EXERCISE DIRECTIONS – Among the entries below, retype exactly the lines starting with the one with "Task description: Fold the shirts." and going on through the one with "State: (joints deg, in", but not the pictures.

------ DATA TO EXAMINE

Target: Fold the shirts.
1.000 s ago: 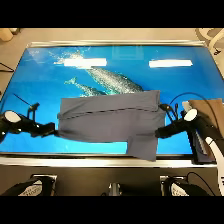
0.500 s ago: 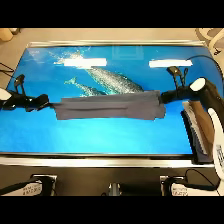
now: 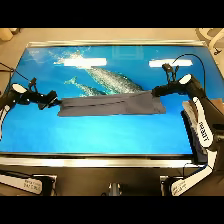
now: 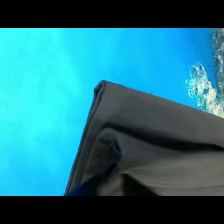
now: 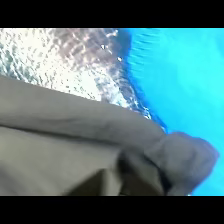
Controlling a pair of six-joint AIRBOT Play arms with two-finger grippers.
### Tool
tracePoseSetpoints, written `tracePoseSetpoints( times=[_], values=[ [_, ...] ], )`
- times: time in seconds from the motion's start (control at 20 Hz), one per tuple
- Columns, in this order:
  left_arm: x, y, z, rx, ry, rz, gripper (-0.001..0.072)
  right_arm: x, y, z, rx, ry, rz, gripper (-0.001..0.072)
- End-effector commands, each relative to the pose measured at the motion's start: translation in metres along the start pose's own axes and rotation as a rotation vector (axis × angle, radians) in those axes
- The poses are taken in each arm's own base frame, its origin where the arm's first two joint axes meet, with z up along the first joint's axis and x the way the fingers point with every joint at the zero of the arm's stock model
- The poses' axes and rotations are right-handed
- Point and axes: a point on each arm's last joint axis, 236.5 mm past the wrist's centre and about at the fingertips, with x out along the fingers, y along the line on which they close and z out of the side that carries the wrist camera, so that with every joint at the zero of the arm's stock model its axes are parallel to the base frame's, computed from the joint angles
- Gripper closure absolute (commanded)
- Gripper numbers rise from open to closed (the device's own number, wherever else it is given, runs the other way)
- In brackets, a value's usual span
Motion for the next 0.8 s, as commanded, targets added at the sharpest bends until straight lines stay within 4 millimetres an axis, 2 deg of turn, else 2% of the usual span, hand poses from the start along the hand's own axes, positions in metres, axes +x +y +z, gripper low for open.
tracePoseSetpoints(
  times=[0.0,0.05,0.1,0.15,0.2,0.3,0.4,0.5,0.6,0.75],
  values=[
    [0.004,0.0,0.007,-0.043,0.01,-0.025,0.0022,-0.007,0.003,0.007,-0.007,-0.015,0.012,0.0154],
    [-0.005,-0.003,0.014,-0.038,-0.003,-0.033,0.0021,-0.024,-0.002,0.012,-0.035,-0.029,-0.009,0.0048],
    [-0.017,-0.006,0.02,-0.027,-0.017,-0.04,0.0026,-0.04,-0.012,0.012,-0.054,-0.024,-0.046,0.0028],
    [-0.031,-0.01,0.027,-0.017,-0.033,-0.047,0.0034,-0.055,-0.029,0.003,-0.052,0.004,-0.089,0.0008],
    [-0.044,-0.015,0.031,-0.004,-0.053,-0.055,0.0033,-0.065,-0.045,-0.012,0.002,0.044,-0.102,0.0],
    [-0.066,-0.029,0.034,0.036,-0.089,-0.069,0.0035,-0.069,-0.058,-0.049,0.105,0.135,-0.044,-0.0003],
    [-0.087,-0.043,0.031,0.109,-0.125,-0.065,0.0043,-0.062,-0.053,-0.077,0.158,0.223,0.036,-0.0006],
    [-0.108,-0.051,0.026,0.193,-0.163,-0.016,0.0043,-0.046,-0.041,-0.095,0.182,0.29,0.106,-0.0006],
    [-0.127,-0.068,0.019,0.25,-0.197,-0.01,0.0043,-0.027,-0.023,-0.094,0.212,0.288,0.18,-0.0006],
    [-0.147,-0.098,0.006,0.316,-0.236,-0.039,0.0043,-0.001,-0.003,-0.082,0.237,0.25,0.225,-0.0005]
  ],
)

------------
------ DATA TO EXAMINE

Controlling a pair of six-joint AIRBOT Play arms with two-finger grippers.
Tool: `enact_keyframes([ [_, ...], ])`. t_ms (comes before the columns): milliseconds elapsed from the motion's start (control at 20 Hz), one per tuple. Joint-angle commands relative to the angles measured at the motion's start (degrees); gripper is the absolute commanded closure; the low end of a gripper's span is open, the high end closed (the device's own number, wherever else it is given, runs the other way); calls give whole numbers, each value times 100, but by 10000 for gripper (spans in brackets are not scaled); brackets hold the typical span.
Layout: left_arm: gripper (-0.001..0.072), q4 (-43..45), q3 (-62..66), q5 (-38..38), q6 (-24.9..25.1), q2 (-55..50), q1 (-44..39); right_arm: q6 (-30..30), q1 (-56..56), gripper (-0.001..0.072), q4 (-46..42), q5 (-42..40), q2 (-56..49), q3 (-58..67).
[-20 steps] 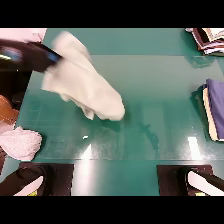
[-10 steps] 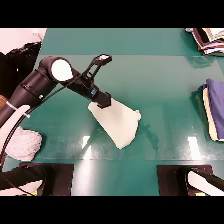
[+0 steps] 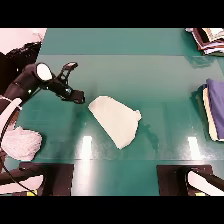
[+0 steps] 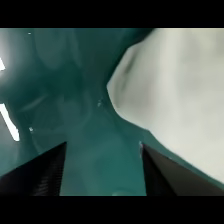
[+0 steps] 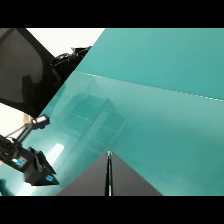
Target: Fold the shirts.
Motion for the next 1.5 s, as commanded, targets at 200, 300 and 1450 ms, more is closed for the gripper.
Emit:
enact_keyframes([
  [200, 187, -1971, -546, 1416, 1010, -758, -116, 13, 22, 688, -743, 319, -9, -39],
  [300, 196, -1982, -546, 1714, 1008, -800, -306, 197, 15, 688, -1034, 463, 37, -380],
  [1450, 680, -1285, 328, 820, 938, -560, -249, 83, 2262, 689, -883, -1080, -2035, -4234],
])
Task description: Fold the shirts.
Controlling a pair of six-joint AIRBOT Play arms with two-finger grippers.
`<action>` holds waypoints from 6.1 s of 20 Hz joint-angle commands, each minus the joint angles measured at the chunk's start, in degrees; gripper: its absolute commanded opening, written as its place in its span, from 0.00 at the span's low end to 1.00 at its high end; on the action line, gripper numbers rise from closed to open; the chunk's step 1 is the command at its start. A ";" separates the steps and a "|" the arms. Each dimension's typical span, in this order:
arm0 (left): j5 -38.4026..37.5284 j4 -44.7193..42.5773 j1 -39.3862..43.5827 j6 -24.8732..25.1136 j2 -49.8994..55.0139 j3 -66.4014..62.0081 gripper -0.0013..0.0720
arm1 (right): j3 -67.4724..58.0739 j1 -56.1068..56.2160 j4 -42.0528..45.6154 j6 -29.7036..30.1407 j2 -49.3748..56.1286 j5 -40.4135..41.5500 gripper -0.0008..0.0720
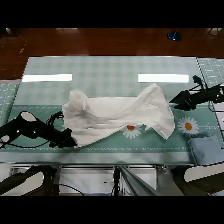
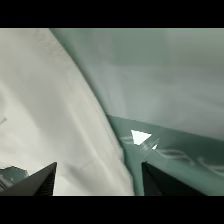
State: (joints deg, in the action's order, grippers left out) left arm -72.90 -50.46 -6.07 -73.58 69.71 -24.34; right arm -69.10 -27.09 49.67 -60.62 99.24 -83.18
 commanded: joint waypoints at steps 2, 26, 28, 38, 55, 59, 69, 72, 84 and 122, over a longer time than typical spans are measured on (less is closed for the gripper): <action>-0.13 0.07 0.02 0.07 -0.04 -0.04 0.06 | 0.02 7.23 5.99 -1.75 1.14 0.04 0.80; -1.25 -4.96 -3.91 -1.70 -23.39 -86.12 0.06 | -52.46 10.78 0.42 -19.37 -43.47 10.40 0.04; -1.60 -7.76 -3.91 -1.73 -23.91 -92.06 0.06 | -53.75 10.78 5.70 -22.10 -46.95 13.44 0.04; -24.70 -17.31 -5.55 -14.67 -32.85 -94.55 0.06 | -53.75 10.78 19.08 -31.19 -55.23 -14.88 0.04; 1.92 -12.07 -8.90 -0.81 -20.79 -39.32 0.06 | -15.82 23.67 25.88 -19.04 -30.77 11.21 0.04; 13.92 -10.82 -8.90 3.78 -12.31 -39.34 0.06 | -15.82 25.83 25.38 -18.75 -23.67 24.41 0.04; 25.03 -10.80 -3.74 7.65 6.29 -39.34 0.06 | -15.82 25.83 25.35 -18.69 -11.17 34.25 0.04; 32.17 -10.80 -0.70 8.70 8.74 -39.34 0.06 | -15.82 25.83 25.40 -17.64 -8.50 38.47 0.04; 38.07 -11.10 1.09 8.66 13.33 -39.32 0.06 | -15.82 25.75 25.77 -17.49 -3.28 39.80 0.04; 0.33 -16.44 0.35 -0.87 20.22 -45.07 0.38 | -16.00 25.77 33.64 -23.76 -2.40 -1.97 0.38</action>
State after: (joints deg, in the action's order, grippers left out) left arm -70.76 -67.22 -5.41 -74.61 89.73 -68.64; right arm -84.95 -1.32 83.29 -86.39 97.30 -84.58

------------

EXPECTED ANSWER –
Task description: Fold the shirts.
Controlling a pair of six-joint AIRBOT Play arms with two-finger grippers.
`<action>` holds waypoints from 6.1 s of 20 Hz joint-angle commands, each minus the joint angles measured at the chunk's start, in degrees; gripper: its absolute commanded opening, written as its place in its span, from 0.00 at the span's low end to 1.00 at its high end; on the action line, gripper numbers rise from closed to open; the chunk's step 1 is the command at its start. A ";" separates the steps and a "|" the arms. Each dimension's typical span, in this order:
arm0 (left): j5 -38.4026..37.5284 j4 -44.7193..42.5773 j1 -39.3862..43.5827 j6 -24.8732..25.1136 j2 -49.8994..55.0139 j3 -66.4014..62.0081 gripper -0.0013..0.0720
arm1 (right): j3 -67.4724..58.0739 j1 -56.1068..56.2160 j4 -42.0528..45.6154 j6 -29.7036..30.1407 j2 -49.3748..56.1286 j5 -40.4135..41.5500 gripper -0.0008..0.0720
State: (joints deg, in the action's order, grippers left out) left arm -72.90 -50.46 -6.07 -73.58 69.71 -24.34; right arm -69.10 -27.09 49.67 -60.62 99.24 -83.18

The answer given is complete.